New Creative Opportunities:

  • a 2005 study found that 57% of American teenagers create content on the internet


  • PhotoShop, Corel and others have created a technical environment that has spawned a new generation and massive wave of digital art - while galleries and museums focus primarily on using digital technology to store copies of traditional art forms, not yet ready to embrace the new modern art


  • millions are creating and sharing writing, photography, video productions - Fotolog, Blogger, LiveJournal, Flickr, Broadcaster (to name but a few)

Creative Networking:

  • millions are creating and sharing writing, photography and video productions with friends and specialized interest groups every day - using social networking sites, blogs, YouTube, etc.


  • artists with specialized interests are in touch regularly using the same social networking supports - learning together, supporting one another, facilitating creative opportunities


  • increasingly we will be building virtual cultural spaces - where we expererience the same artistic stimulant and learn to appreciate each others culture-based response

Shared Spaces:

  • virtual worlds, of which Second Life is a part, comprise one of the fastest growing relms of virtual reality - once the domain of the gaming industry, many corporations and politicians are now creating virtual territory (press conferences, product demos, town hall meetings)
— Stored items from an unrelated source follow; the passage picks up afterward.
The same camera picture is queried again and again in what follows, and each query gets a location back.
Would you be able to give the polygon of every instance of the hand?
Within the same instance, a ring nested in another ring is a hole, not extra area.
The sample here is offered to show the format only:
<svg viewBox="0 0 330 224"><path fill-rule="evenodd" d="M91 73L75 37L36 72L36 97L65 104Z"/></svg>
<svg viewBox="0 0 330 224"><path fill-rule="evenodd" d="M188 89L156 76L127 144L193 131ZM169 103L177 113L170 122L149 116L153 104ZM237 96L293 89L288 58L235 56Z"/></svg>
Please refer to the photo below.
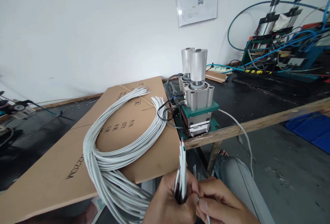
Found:
<svg viewBox="0 0 330 224"><path fill-rule="evenodd" d="M199 203L197 215L207 224L260 224L241 200L225 184L215 177L199 182Z"/></svg>
<svg viewBox="0 0 330 224"><path fill-rule="evenodd" d="M195 223L196 205L198 203L198 181L187 170L187 200L180 205L174 197L176 174L177 171L174 171L163 176L144 215L144 224Z"/></svg>

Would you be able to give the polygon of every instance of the cardboard box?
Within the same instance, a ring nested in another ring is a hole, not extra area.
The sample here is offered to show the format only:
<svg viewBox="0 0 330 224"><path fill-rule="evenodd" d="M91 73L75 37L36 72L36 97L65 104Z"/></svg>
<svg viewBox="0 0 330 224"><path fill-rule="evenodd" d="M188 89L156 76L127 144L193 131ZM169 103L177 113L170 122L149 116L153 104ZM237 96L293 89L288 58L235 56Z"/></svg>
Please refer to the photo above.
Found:
<svg viewBox="0 0 330 224"><path fill-rule="evenodd" d="M0 195L0 223L16 223L96 196L82 155L85 134L110 105L139 86L146 86L152 93L132 99L115 112L96 144L101 151L113 151L140 137L156 115L151 96L166 99L160 76L108 88L82 119ZM140 183L177 169L178 154L177 130L167 125L156 143L121 171L132 182Z"/></svg>
<svg viewBox="0 0 330 224"><path fill-rule="evenodd" d="M206 72L206 78L209 80L214 80L216 82L222 83L226 81L227 75L209 70Z"/></svg>

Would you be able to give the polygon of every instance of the table leg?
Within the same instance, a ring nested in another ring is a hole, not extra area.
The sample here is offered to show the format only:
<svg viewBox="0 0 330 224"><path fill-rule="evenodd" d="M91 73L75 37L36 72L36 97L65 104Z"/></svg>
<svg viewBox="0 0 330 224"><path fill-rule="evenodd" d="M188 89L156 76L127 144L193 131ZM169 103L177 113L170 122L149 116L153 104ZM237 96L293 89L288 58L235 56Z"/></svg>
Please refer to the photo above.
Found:
<svg viewBox="0 0 330 224"><path fill-rule="evenodd" d="M214 142L212 145L211 156L206 170L206 174L208 177L211 176L212 169L215 164L217 155L219 154L221 144L222 141L218 141L218 142Z"/></svg>

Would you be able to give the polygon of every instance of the gray pants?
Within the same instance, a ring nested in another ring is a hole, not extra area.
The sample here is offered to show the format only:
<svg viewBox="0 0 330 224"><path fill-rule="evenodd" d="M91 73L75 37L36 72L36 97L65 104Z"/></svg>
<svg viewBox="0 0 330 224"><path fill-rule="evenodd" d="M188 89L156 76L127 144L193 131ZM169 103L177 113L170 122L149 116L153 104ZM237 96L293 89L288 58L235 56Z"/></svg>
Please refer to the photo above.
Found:
<svg viewBox="0 0 330 224"><path fill-rule="evenodd" d="M219 154L214 171L262 224L275 224L250 170L240 159Z"/></svg>

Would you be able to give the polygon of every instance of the white wall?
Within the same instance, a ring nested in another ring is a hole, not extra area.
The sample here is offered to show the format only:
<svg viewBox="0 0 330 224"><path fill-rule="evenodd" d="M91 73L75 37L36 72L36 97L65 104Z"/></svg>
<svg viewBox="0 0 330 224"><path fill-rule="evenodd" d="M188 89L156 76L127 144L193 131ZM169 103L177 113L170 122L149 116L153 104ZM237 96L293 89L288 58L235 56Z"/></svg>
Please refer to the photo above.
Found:
<svg viewBox="0 0 330 224"><path fill-rule="evenodd" d="M0 0L0 90L35 102L100 93L181 71L180 51L188 46L208 49L209 63L228 63L240 55L224 39L230 22L260 1L219 0L218 18L179 27L175 0ZM268 10L265 4L242 15L233 44L244 48ZM310 11L304 8L296 25ZM306 23L320 19L314 12Z"/></svg>
  • by 2007, there were almost 6 million Second Life residents the US and a study showed a single day expenditure of $1,636,815 in Second Life (http://www.secondlife.com/)
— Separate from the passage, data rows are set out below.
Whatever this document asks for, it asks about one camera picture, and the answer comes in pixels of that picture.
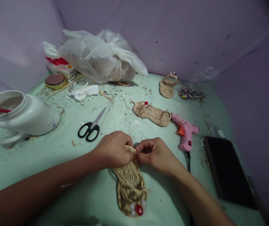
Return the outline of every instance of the lavender wall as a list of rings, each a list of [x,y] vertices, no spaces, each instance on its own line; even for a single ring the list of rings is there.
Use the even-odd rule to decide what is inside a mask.
[[[58,46],[63,28],[53,0],[0,0],[0,83],[28,91],[41,82],[48,73],[43,41]]]
[[[245,166],[269,210],[269,36],[217,83]]]
[[[121,33],[148,71],[222,71],[269,35],[266,0],[55,0],[69,30]]]

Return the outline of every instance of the woven straw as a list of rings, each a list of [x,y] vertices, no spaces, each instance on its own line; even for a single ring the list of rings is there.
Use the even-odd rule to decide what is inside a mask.
[[[173,87],[177,84],[177,78],[173,77],[171,74],[168,74],[159,82],[159,92],[165,98],[173,97]]]
[[[126,145],[126,149],[136,152],[134,148]],[[117,185],[118,205],[120,210],[129,217],[132,216],[130,205],[142,205],[141,200],[147,201],[147,192],[145,181],[136,160],[133,160],[128,166],[113,169],[119,181]]]
[[[153,107],[151,104],[145,107],[145,102],[137,102],[133,106],[134,113],[141,118],[148,118],[156,125],[167,126],[171,119],[171,113]]]

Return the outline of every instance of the smartphone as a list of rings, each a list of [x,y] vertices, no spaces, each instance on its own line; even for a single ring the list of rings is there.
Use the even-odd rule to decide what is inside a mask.
[[[251,209],[257,209],[232,142],[206,136],[204,144],[219,197]]]

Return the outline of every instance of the jar lid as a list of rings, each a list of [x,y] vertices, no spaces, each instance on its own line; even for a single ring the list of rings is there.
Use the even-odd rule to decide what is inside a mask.
[[[52,85],[52,86],[59,85],[63,83],[64,80],[65,80],[65,77],[62,74],[51,74],[50,76],[46,78],[46,84]]]

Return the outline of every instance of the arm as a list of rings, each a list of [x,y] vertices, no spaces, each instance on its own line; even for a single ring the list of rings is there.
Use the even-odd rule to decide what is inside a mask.
[[[88,154],[54,166],[0,191],[0,225],[22,225],[41,208],[58,196],[68,185],[87,174],[119,168],[133,160],[133,153],[125,144],[133,146],[129,135],[121,131],[104,136],[100,144]]]
[[[160,138],[135,147],[135,158],[174,178],[197,225],[235,225]]]
  • virtual travel is taking people to simulated cafes in cities around the world, to art galleries and museums, to parks, to events - and these 'travellers' are interacting in real time with people with shared interests from other countries

Intercultural Dialogue:

  • portals, blogs and partcipatory internet enable intercultural dialogue


  • even though we speak different languages, the digital age is supporting new ways of exchanging cultural opinion, views, services and products


  • language barriers are being overcome through technology - Web portal Lycos has a free translation service (Babel Firsh) making translation algorithms available to all; new Google tools are removing language as a barrier to communication across the full international scope of the Internet


  • digital culture changes our relation to one another and to knowledge transfer, removing previous boundaries inherent in traditional art/cultural communication and distribution systems - ultimately redefining cultural creativity


  • we have no idea where this potential convergence of cultures will take us - but digital technology is likely the 'game changer' that will define our global cultural future.
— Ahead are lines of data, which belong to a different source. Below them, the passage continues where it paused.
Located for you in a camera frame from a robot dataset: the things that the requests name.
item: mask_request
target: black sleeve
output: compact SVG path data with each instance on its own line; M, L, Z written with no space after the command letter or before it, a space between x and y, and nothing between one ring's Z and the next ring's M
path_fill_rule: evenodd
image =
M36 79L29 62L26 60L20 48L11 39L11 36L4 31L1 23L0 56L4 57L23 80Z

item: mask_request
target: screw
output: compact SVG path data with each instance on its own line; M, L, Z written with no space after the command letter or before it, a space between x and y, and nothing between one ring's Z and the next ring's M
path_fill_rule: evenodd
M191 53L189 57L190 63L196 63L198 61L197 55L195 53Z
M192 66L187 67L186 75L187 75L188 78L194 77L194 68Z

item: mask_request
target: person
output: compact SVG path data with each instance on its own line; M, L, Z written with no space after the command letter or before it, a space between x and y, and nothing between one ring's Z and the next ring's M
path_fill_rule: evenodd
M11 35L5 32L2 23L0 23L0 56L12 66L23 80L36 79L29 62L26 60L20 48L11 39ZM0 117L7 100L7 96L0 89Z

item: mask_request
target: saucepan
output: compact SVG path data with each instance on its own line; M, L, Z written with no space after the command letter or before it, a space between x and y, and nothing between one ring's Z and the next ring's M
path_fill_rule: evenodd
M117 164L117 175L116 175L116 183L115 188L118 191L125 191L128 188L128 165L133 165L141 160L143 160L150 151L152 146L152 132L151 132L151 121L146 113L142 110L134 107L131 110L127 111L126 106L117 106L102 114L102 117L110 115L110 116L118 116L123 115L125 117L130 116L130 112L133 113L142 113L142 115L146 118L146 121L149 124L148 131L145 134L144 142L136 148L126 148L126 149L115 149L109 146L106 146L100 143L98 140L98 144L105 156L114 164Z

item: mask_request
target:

Culture has become accessible, portable and transnational all at the same time. Technology is fundamentally reshaping the way we create, distribute and participate in arts and culture.  The challenge to traditional arts and culture communities and organizations is both to utilize this opportunity to expand audiences AND to find ways to embrace emerging digital art and culture.  We cannot afford to ignore the phenomenon;  we must at least be participants, if not leaders.